Hi, I just tried out XML::LibXML::Simple on this branch. It fails tests because of differences in how it converts XML to a datastructure. https://github.com/pplu/aws-sdk-perl/tree/feature/xml-libxml-simple

perl -I lib/ -I auto-lib/ t/10_responses.t t/10_responses/s3-list-objects.1.response
[...]
$VAR1 = {
          'MaxKeys' => '1000',
          'Marker' => {},
          'Prefix' => {},

The problem seems to be that Marker, Prefix, etc, etc are empty HashRefs. The XML::LibXML::Simple documentation states that one of the differences with XML::Simple is that empty elements are not removed. https://metacpan.org/pod/XML::LibXML::Simple#empty-elements-are-not-removed.

AWS returns:

  <?xml version="1.0" encoding="UTF-8"?>
  <ListBucketResult xmlns="http://s3.amazonaws.com/doc/2006-03-01/">
    <Name>test-1357854246</Name>
    <Prefix></Prefix>
    <Marker></Marker>
Grinnz commented 6 years ago

I've started taking a look at how Paws could be converted to use a proper XML parser. The fundamental issue is that when doing it correctly, you do not deserialize the XML to a data structure at all but an object which you then query. Thus the method response_to_object in Paws::API::Caller would have to understand this. It currently appears to assume that unserialize_response will return a data structure. Either Paws::Net::XMLResponse and Paws::Net::RestXMLResponse would have to define a new method which returns the XML object, which Paws::API::Caller would then call and use based on some condition, or it would have to check whether unserialize_response returns an object rather than a basic data structure and handle it appropriately. What are your thoughts on the best way to do this in keeping with the existing structure? Mainly, response_to_object also has to handle JSON responses which deserialize cleanly to plain data structures.

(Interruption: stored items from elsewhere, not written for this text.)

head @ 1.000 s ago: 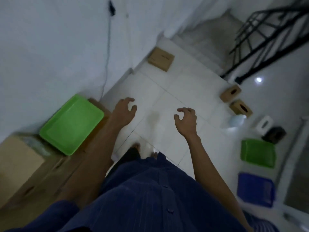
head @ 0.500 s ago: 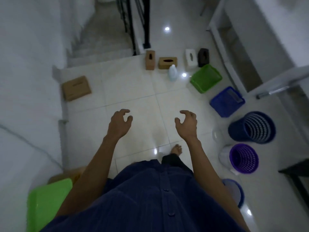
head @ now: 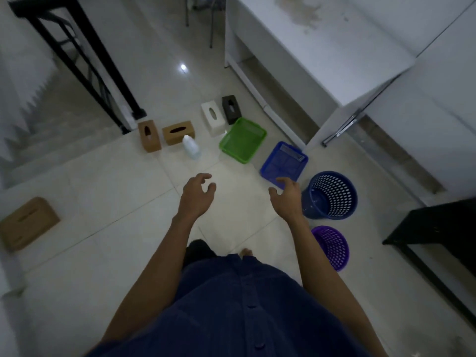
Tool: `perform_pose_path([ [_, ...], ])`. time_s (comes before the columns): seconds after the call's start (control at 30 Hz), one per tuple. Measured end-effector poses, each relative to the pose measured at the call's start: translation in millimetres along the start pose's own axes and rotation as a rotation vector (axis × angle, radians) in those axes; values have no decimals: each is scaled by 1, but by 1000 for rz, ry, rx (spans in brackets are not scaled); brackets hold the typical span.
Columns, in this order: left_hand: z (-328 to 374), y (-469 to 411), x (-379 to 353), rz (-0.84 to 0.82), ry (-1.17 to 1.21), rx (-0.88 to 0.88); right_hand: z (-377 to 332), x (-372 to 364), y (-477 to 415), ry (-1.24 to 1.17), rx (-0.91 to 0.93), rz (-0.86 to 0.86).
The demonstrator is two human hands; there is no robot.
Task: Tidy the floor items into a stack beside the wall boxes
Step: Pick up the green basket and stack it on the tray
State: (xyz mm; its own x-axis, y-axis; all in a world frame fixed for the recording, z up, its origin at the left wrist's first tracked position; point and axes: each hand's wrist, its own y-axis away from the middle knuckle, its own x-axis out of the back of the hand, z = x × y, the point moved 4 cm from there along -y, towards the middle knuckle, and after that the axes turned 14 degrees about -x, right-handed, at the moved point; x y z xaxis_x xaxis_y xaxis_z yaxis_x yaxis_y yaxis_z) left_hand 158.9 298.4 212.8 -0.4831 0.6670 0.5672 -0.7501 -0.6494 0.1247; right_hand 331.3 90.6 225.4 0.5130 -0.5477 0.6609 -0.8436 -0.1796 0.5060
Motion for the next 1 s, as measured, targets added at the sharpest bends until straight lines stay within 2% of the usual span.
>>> perform_pose_path([
  [0.13,22,-54,-34,-60,-9,-5,-9,23,-52,-26,-17,1],
  [0.3,18,-135,-46,-69,-2,51,-39,26,-126,-38,-55,-25],
  [0.63,-21,-365,-49,-149,-14,116,-145,-30,-310,-32,-230,-76],
  [0.8,-114,-505,-113,-223,-83,116,-155,-127,-452,-57,-304,-100],
  [1.0,-310,-634,-259,-259,-151,132,-61,-307,-650,-64,-418,-198],
])
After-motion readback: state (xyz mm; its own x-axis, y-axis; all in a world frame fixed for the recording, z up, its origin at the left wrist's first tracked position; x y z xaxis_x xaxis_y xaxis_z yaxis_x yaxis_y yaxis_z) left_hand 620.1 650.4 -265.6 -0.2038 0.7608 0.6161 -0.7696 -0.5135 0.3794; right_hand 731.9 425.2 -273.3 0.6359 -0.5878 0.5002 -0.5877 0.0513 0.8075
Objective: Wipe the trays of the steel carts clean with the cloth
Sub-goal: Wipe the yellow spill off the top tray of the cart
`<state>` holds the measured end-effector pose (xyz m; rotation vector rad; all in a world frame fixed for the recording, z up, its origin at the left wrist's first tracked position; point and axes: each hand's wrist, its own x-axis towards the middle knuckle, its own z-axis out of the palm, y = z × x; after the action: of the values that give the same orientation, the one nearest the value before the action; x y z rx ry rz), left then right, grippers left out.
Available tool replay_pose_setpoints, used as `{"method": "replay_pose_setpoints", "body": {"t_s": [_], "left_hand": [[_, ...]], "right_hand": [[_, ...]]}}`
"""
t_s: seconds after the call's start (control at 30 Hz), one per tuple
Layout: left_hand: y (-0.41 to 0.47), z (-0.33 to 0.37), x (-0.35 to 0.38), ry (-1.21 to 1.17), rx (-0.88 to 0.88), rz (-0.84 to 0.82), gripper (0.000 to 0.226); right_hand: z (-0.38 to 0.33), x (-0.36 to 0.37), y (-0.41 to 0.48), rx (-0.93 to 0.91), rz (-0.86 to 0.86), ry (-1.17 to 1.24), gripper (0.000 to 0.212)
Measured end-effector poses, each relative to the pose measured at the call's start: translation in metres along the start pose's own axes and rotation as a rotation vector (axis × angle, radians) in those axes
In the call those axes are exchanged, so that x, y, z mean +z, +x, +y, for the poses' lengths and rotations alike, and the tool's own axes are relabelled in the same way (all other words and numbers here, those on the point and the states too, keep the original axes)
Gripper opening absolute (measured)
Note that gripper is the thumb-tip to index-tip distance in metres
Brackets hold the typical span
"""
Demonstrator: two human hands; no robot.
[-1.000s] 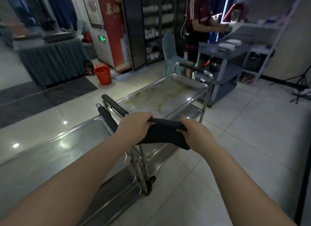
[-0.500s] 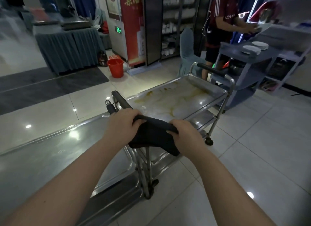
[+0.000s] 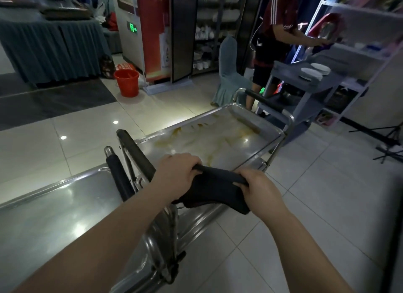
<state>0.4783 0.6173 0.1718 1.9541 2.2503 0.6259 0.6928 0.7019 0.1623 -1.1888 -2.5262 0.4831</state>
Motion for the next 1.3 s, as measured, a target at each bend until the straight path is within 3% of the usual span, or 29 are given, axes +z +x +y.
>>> {"method": "replay_pose_setpoints", "body": {"t_s": [0.27,0.5,0.77,0.9,1.03,1.2,1.3], "left_hand": [[0.088,0.036,0.059,-0.053,-0.090,-0.009,0.014],[0.099,0.058,0.101,-0.250,-0.373,0.036,0.017],[0.110,0.079,0.150,-0.228,-0.635,0.127,0.015],[0.115,0.065,0.160,-0.317,-0.702,0.118,0.017],[0.132,0.029,0.162,-0.346,-0.790,0.106,0.016],[0.147,-0.027,0.137,-0.323,-0.809,0.223,0.016],[0.147,-0.054,0.123,-0.212,-0.777,0.324,0.016]], "right_hand": [[0.099,0.001,0.055,-0.013,0.021,0.028,0.015],[0.173,0.009,0.107,-0.291,-0.239,0.100,0.014],[0.216,0.032,0.157,-0.389,-0.430,0.197,0.020],[0.219,0.050,0.182,-0.410,-0.469,0.203,0.034],[0.202,0.074,0.223,-0.439,-0.465,0.127,0.029],[0.152,0.092,0.278,-0.547,-0.455,0.044,0.027],[0.123,0.106,0.301,-0.604,-0.320,0.130,0.037]]}}
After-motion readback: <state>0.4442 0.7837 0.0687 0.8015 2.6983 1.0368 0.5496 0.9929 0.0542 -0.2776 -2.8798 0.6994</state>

If this fundamental issue can be worked out then it makes little difference whether XML::LibXML or Mojo::DOM58 or whatever other parser is used afterward. (And I don't consider XML::LibXML::Simple or XML::Fast or other xml-to-hash converters to be a real solution to this problem.)

Grinnz commented 6 years ago

Another kind of crazy idea: put JSON responses in an object too, using JSON pointers to query them. Unfortunately the implementation I'd want to use for that is Mojo::JSON::Pointer and it's a bit silly to depend on Mojolicious just for that. (JSON::Pointer seems super overcomplicated for this task)

Grinnz commented 6 years ago

A further problem: response_to_object primarily builds the response object by passing it the plain data structure it receives and relying on the constructor to build the object from there. If deserializing to an object instead of a plain data structure, it wouldn't be able to automatically build it this way; it needs to somehow query the object for each element it's looking for.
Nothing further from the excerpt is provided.